Many of those I respect and admire, have given their lives to a revolution of love and life and peace, and the protection of all that is sacred. Though that revolution will never be fulfilled through voting alone, I hope we will all dedicate ourselves - at the very least - to removing these specific men from power. Their arrogant disregard for Dr. Ford, Deborah Ramirez, and Julie Swetnick, have earned them our enduring hostility. They deserve to be hunted by people of conscience, and given no quarter. Followed and pursued, haunted by the disrespect they exhibited today. If they confirm Kavanaugh, we will live a generation under their oppression. May they never forget the day they displayed the full ignorant hostility of the patriarchal power structure. May they remember for the rest of their lives, the day we decided, from sea to shining sea, to elect women to every office, in every corner of this land. It may not solve the war machine or the largest land grabs in history, but it will be a step. Toward the end of whatever we witnessed today. Call it patriarchy, call it fundamentalism, call it white supremacy. Whatever your descriptor, I pray our generation unleashes an army of non-violence, dedicated to removing these men from power forever. Perhaps then, we can get to the real work, of creating a power structure dedicated to human equality, and the liberation of all life.

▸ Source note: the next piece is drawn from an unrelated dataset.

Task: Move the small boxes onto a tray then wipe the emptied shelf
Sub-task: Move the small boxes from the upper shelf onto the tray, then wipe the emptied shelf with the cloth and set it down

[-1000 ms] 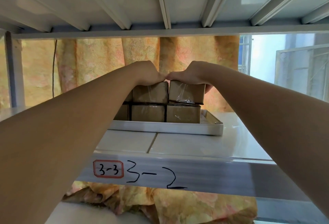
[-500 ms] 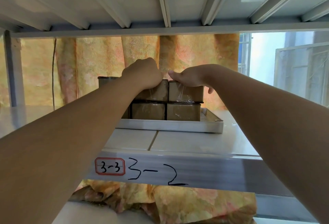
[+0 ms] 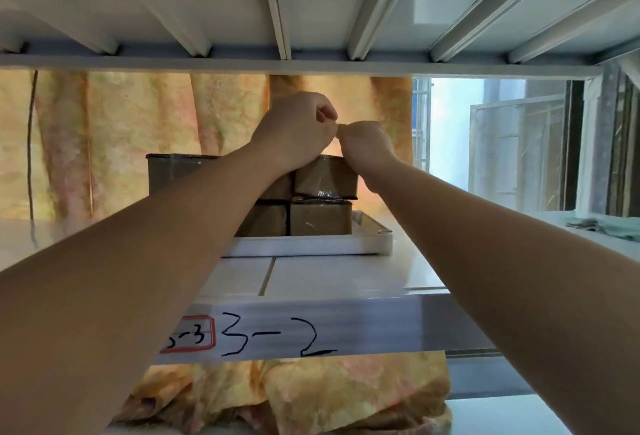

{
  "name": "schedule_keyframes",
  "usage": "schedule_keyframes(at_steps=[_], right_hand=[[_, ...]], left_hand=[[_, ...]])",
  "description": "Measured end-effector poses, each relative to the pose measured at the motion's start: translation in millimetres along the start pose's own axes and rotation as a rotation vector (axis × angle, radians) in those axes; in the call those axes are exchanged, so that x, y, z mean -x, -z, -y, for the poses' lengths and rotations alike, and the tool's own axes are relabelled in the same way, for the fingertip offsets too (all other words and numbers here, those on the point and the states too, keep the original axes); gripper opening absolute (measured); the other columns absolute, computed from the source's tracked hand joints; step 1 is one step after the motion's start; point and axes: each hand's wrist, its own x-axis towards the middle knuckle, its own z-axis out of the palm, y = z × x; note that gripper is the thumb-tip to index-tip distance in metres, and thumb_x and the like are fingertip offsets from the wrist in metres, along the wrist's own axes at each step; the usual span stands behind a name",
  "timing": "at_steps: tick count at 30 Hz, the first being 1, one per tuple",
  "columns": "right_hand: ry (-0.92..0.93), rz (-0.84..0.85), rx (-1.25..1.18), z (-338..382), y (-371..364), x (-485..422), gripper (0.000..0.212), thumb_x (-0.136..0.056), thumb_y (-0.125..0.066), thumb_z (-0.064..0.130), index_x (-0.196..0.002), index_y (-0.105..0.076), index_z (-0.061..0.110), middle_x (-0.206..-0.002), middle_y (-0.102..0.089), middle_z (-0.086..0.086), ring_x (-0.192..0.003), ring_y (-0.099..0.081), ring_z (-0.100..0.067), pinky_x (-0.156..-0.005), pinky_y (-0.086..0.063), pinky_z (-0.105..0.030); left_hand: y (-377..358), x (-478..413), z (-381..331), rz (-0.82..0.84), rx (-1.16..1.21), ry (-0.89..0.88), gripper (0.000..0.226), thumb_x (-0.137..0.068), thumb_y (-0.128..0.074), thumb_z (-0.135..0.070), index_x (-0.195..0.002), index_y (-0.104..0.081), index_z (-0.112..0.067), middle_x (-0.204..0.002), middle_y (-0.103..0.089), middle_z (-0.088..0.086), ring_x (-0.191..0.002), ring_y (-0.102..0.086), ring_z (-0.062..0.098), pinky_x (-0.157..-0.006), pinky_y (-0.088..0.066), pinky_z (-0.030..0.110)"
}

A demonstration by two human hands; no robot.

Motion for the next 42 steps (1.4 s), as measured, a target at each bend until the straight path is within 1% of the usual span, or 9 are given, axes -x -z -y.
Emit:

Thank you to our sisters. Thank you to Dr. Ford. Thank you to the 1600 women who signed the original proclamation 27 years ago. Thank you to the women on the frontlines. Who have faced arrest, who have faced persecution, who have faced the rain and the cold and the hostility of those who close their eyes, in the pursuit of protecting power. Thank you. Your courage has inspired me, and has galvanized a generation. You have led us through dark days, and been a light among the storms. Thank you.
May tomorrow bring us some justice and some peace. And if it does not, may we work ceaselessly until the day it does.